Si vous voulez vraiment goûter à toute la dimension historique du Rynek Glowny, poussez la porte du bar Piwnica Pod Baranami. Il est installé dans une cave sans âge qui vous donnera l’impression d’un voyage dans le temps instantané. Et en plus, les cocktails y sont très bons !

La tour de l’hôtel de ville de Cracovie
Sur la place elle-même, vous pouvez visiter la tour de l’hôtel de ville, une visite sans prétention avec de hautes marches taillées dans la pierre, qui débouchent sur une salle offrant une petite fenêtre sur la basilique Sainte-Marie de Cracovie.

La mairie qui accompagnait la tour a été démolie en 1820, victime à la fois de la volonté de transformer la place et des remous politiques qui ont poussé la Pologne de main en main pendant des décennies… Le bâtiment datait du 14e siècle et aurait dû être détruit en totalité. Ce sont des habitants influents qui, en se battant, ont pu en sauver une infirme partie : cette tour de 70 mètres de hauteur.
Si vous avez l’impression qu’elle penche un peu… vous avez raison ! C’est infime, mais elle penche de 55 centimètres très exactement depuis plus de 3 siècles, victime d’un violent orage où le ciel lui est tombé sur la tête :)
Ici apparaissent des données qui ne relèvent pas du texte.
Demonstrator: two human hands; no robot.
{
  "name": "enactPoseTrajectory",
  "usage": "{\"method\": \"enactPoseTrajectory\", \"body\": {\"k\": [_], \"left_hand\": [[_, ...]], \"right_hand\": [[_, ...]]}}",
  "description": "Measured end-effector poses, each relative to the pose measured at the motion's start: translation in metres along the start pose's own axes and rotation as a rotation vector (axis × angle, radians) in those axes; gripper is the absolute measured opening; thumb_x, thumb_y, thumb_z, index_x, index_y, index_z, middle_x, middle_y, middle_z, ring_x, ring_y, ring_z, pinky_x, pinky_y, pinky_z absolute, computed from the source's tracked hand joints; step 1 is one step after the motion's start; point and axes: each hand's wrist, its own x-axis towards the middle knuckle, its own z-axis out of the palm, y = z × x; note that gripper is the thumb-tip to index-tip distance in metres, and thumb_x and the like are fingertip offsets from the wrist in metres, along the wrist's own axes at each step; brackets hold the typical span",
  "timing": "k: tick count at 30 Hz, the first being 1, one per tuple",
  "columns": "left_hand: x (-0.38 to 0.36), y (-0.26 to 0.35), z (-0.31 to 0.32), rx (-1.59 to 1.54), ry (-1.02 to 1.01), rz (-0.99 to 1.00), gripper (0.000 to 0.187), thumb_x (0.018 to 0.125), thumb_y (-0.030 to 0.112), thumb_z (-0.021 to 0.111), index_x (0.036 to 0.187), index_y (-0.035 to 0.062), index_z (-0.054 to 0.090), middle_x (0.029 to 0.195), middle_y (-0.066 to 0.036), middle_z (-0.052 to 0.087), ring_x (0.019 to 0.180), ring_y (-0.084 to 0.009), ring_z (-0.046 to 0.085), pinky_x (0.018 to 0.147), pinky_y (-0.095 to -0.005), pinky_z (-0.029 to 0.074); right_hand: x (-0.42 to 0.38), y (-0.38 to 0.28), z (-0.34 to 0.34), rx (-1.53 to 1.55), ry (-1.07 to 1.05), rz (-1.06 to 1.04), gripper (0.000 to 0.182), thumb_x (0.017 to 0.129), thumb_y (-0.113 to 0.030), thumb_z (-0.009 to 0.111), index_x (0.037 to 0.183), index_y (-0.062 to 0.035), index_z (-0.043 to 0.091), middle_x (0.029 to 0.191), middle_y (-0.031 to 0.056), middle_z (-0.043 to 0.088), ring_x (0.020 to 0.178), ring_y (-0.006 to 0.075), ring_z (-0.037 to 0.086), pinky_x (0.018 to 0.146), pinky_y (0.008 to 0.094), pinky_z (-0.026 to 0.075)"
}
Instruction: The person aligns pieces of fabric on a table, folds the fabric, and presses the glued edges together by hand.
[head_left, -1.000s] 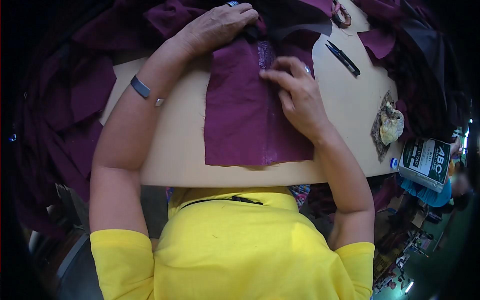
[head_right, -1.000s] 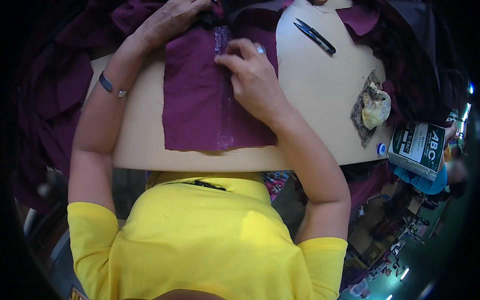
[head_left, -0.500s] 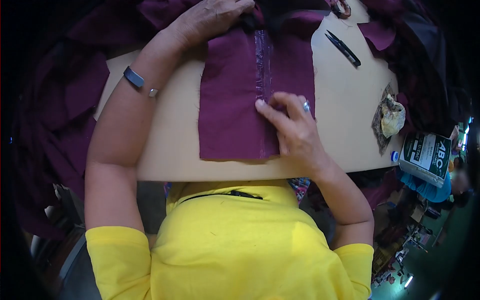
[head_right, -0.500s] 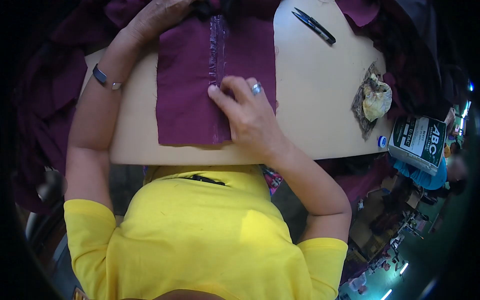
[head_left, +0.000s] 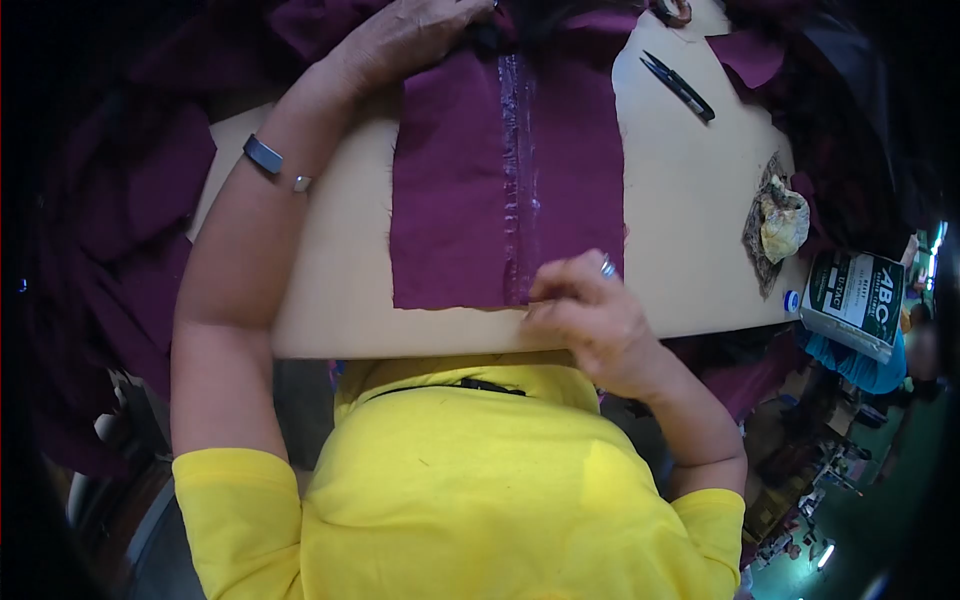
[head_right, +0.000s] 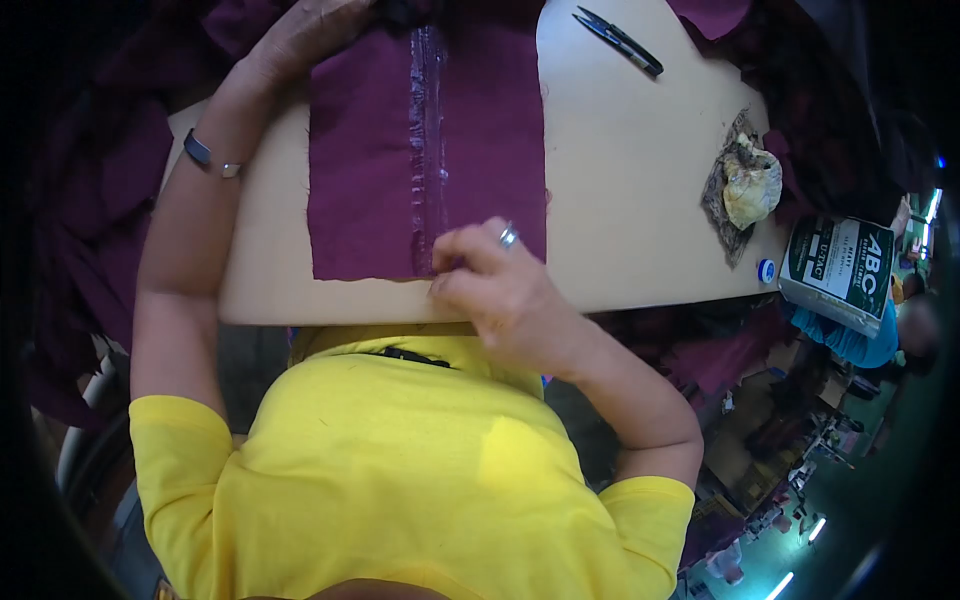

Pour être franche, ce n’est pas la vue de Cracovie que j’ai préférée (j’ai plus apprécié celle depuis le sommet de la basilique Sainte-Marie) mais ça reste très plaisant et rapide à visiter ! On peut admirer dans la salle du haut le mécanisme de l’horloge ancienne de la tour, qui capte les informations sur l’heure par un système de grandes ondes envoyées depuis Mainflingen, une ville d’Allemagne proche de Francfort.
Vous pouvez retrouver les horaires d’ouverture et les tarifs de la tour de l’hôtel de ville ici.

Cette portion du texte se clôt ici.